TASK GOAL
Each line below that contains "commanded" should be counted; give the total alone.

INFORMATION SUPPLIED
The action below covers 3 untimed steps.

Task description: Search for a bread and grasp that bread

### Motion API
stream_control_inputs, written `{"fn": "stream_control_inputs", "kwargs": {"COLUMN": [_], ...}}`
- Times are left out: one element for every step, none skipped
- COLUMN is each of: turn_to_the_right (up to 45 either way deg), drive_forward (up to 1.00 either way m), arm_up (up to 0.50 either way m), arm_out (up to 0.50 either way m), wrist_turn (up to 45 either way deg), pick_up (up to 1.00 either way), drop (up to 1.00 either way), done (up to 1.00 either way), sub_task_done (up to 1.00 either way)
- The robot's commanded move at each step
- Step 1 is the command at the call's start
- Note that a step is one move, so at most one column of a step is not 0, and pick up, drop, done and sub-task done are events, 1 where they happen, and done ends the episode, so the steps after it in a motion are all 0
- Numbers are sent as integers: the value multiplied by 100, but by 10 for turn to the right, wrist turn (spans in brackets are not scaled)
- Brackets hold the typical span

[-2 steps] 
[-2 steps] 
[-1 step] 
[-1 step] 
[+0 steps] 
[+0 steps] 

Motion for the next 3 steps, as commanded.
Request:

RESULT OF THIS TASK
2